Estimate per-turn token attribution across 6 categories in Claude Code sessions. Based on claude-devtools visible context tracker.

When to Invoke

Skill({ skill: 'context-attribution' });

Use when: context pressure is high, optimizing CLAUDE.md sizes, understanding which tool calls consume the most tokens, debugging context overflow.

The 6 Categories

| Category | Detection Pattern | Typical % | | ----------------- | ---------------------------------------------------- | --------- | | CLAUDE.md files | System messages with claudeMd or CLAUDE.md content | 20-40% | | @-mentioned files | Read tool results triggered by user file references | 10-20% | | Tool outputs | All tool_result content blocks | 15-30% | | AI thinking/text | Assistant message content (text + thinking blocks) | 10-25% | | Team coordination | Messages containing <teammate-message> XML | 0-15% | | User messages | User role messages (prompts, follow-ups) | 5-15% |

Workflow

Step 1: Load Session JSONL

# Find most recent session
SESSION=$(ls -t ~/.claude/projects/$(pwd | sed 's|/|-|g; s|^-||')/*.jsonl | head -1)

Step 2: Extract Per-Turn Token Data

For each message, classify into one of the 6 categories and estimate tokens:

# Count user messages (Category 6)
grep '"role":"user"' "$SESSION" | grep -v '"tool_result"' | wc -l

# Count tool results (Categories 2-3)
grep '"type":"tool_result"' "$SESSION" | wc -l

# Count assistant output (Category 4)
grep '"role":"assistant"' "$SESSION" | wc -l

# Check for team messages (Category 5)
grep 'teammate-message' "$SESSION" | wc -l

Step 3: Estimate Tokens Per Category

Use the usage field from each assistant turn for accurate counts.
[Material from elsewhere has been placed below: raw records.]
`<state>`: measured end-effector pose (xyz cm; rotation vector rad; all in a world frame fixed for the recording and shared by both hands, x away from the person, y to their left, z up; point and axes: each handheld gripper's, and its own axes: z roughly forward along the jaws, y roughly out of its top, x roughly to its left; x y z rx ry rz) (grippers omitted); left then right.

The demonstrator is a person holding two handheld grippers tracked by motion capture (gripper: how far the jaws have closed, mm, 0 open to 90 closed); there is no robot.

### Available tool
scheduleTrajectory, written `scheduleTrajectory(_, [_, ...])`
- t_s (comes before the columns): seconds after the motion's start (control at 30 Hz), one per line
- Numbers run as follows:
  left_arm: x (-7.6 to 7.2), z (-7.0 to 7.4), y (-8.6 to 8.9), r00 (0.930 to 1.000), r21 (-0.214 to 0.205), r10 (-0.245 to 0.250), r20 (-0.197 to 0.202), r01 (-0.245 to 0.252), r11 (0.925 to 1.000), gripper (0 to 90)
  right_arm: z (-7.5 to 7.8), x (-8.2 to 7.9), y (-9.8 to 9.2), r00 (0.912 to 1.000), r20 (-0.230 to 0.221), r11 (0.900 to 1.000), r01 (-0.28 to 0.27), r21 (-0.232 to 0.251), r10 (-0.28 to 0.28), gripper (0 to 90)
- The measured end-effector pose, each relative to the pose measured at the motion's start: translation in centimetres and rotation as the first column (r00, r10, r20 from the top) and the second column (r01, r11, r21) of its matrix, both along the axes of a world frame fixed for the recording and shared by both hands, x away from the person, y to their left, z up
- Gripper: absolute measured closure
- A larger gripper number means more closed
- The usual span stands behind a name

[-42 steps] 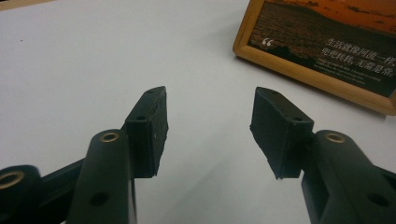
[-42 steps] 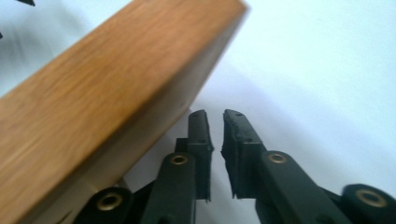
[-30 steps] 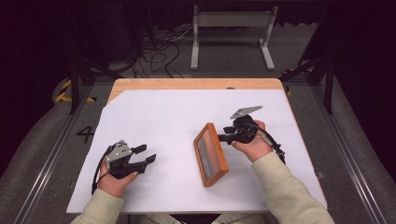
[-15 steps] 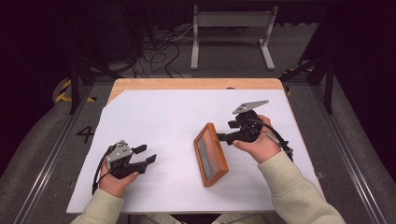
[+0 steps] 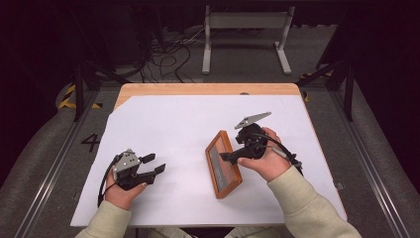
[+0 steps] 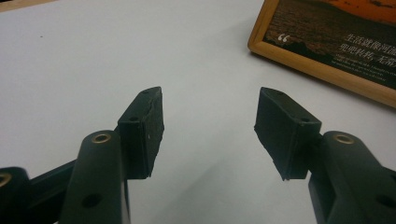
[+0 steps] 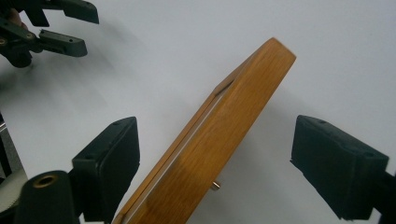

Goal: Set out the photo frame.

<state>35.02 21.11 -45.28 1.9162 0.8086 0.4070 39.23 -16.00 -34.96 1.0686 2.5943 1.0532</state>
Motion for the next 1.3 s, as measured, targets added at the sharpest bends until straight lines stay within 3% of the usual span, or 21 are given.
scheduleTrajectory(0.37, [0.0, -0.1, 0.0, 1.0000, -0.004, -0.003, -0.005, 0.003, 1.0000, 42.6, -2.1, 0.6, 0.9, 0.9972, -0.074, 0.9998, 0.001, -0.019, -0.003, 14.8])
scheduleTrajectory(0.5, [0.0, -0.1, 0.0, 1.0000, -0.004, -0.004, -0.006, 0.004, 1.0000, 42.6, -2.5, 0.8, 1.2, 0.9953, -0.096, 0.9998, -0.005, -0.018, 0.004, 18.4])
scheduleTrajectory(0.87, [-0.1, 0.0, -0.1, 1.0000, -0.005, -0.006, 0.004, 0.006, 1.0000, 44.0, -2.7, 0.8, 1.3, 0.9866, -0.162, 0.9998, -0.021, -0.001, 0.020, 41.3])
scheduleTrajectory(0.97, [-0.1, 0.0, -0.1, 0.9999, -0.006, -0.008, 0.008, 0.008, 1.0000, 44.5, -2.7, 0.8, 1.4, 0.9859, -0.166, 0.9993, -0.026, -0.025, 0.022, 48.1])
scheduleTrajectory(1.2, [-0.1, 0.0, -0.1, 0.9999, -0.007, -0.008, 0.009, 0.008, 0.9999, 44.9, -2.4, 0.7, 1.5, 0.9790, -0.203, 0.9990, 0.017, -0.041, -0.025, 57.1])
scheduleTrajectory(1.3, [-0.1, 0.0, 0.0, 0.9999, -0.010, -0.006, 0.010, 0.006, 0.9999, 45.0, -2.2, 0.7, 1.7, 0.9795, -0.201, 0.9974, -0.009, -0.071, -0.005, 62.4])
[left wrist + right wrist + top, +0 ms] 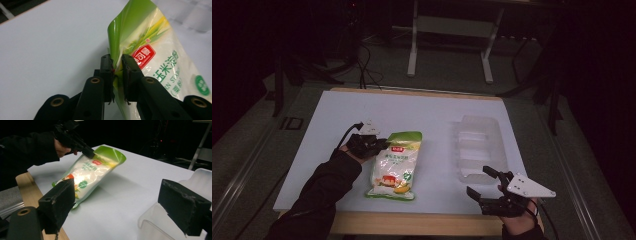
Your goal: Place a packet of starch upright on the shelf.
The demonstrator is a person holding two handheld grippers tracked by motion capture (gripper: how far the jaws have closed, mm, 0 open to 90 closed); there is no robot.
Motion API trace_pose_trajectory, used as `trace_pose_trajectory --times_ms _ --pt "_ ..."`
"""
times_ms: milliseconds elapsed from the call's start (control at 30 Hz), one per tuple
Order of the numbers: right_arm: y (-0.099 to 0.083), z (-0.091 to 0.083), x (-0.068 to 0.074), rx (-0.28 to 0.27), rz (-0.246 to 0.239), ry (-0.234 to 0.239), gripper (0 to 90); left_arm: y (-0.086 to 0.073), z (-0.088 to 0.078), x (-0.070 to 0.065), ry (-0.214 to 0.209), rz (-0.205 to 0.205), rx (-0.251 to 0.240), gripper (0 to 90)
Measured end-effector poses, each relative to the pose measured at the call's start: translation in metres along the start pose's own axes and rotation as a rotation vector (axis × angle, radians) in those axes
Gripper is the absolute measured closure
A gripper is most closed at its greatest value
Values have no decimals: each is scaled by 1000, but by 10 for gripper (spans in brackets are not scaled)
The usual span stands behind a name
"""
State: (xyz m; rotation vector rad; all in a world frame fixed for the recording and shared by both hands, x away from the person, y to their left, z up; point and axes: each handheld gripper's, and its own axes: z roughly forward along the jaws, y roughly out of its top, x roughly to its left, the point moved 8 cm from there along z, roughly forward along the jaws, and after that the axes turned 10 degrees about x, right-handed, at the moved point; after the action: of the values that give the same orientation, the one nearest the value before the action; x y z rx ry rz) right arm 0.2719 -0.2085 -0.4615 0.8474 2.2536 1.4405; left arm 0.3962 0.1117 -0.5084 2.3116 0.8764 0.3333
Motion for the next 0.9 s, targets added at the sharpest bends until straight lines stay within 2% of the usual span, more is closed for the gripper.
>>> trace_pose_trajectory --times_ms 133,200,367,667,800,833,900 --pt "0 0 0 2 -3 -4 144 2 -13 -8 -9 15 -21 814" --pt "0 1 -1 -1 -4 -8 143 2 -18 -12 0 24 -26 815" --pt "0 0 -6 -11 20 -14 143 2 -30 -20 -15 31 -47 816" --pt "2 -2 -6 -13 0 -21 154 0 -46 -35 -16 45 -77 817" --pt "3 -2 -5 -13 -1 -17 156 0 -59 -47 -34 58 -105 819" --pt "3 -3 -5 -14 -3 -15 181 0 -62 -51 -36 65 -108 818" --pt "3 -3 -5 -18 -14 -9 181 0 -62 -51 -36 65 -108 818"
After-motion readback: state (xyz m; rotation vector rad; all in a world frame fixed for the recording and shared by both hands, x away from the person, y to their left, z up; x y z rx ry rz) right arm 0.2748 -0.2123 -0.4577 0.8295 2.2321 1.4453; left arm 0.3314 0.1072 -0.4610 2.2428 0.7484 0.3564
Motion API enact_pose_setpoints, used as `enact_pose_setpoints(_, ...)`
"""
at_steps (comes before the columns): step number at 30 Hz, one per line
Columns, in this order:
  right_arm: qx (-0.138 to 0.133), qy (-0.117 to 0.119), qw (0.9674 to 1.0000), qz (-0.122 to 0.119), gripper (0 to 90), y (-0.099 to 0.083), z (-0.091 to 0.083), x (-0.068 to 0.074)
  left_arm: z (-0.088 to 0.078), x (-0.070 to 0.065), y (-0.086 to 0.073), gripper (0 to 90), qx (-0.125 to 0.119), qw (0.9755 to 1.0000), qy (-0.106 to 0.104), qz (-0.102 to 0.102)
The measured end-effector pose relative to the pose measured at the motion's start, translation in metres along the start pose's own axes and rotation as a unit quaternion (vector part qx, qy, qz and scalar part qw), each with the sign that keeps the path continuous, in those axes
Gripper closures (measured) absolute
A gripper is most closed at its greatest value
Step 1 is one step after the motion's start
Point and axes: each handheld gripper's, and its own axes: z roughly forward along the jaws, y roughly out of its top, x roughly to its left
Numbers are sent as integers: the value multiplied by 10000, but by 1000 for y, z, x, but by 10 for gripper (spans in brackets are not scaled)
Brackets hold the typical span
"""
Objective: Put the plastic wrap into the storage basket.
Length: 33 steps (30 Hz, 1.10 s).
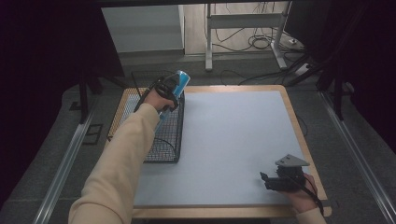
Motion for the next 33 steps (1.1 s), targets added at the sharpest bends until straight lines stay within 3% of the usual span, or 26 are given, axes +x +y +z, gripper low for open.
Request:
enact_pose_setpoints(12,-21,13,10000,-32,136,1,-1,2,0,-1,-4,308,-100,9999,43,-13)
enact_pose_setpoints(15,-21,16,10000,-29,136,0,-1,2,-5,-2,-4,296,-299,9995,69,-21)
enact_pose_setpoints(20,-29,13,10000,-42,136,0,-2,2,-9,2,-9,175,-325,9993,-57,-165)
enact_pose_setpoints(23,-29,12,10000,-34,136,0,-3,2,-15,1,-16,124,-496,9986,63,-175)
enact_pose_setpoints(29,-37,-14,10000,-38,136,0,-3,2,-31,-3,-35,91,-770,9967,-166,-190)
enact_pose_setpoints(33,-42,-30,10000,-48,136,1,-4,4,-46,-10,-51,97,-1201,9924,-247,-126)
Fall back to chars/4 when unavailable.

Step 4: Output Attribution Table

Turn | CLAUDE.md | Files | Tools | AI Out | Team | User | Total
-----|-----------|-------|-------|--------|------|------|------
  1  |   12,400  |     0 |     0 |    800 |    0 |  200 | 13,400
  2  |        0  | 3,200 | 1,500 |  2,100 |    0 |  150 |  6,950
...  |      ...  |   ... |   ... |    ... |  ... |  ... |   ...

Step 5: Identify Top Consumers

Report which category consumes the most tokens and suggest optimizations (e.g., reduce CLAUDE.md size, compress tool outputs).
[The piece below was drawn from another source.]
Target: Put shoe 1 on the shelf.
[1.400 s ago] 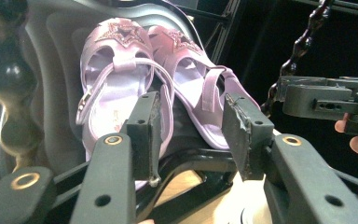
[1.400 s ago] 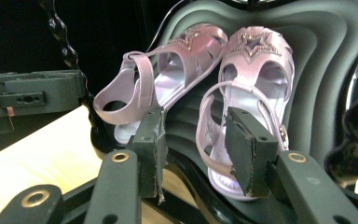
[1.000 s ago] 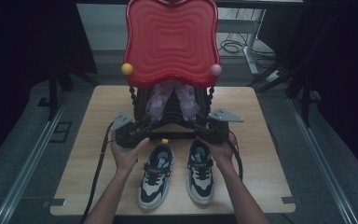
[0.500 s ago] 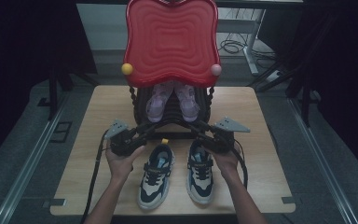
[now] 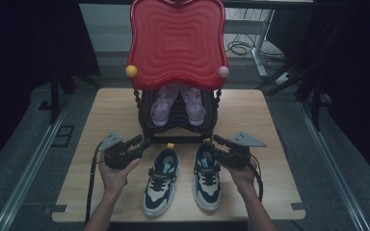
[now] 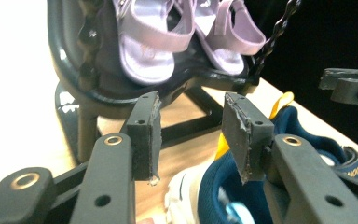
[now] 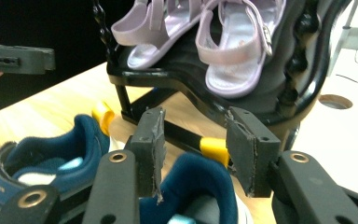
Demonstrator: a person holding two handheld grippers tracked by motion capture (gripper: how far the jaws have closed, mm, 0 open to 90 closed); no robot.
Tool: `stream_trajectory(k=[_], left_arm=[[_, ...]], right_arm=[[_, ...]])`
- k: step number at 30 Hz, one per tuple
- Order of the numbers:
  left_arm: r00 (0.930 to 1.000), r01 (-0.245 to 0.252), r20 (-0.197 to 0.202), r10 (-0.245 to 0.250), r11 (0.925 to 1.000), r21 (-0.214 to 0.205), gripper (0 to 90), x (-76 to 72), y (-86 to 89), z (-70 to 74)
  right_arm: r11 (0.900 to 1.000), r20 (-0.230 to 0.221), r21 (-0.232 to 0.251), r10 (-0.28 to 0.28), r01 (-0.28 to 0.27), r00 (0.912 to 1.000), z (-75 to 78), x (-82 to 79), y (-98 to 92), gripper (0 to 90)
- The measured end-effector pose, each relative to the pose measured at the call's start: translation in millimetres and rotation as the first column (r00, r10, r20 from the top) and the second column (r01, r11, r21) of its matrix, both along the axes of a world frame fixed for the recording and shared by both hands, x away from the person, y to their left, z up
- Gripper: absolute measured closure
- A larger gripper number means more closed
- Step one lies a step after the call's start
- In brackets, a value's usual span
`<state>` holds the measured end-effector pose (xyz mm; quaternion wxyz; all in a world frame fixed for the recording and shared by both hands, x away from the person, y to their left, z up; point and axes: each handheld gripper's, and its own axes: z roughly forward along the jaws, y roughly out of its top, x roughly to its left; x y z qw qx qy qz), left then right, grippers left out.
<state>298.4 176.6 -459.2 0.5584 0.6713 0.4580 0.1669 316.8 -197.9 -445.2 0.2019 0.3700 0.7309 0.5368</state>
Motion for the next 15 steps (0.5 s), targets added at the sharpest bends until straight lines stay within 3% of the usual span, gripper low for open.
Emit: stream_trajectory(k=[4,15], left_arm=[[1.0,0.0,-0.001,0.0,0.9998,0.019,57.8,-8.5,6.5,-3.6],[0.9988,0.015,-0.047,-0.011,0.9955,0.094,57.3,-22.2,21.8,-13.3]], right_arm=[[0.9999,-0.004,-0.005,-0.009,0.009,1.0,-4.4,-5.0,-9.0,56.8],[0.9997,-0.02,-0.022,-0.006,0.005,0.9998,-13.2,-17.5,-30.9,56.8]])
Memory Protocol (MANDATORY)

Before starting: ```bash cat .claude/context/memory/learnings.md cat .claude/context/memory/decisions.md ```

After completing:

  • New pattern -> `.claude/context/memory/learnings.md`
  • Issue found -> `.claude/context/memory/issues.md`
  • Decision made -> `.claude/context/memory/decisions.md`

ASSUME INTERRUPTION: Your context may reset. If it's not in memory, it didn't happen.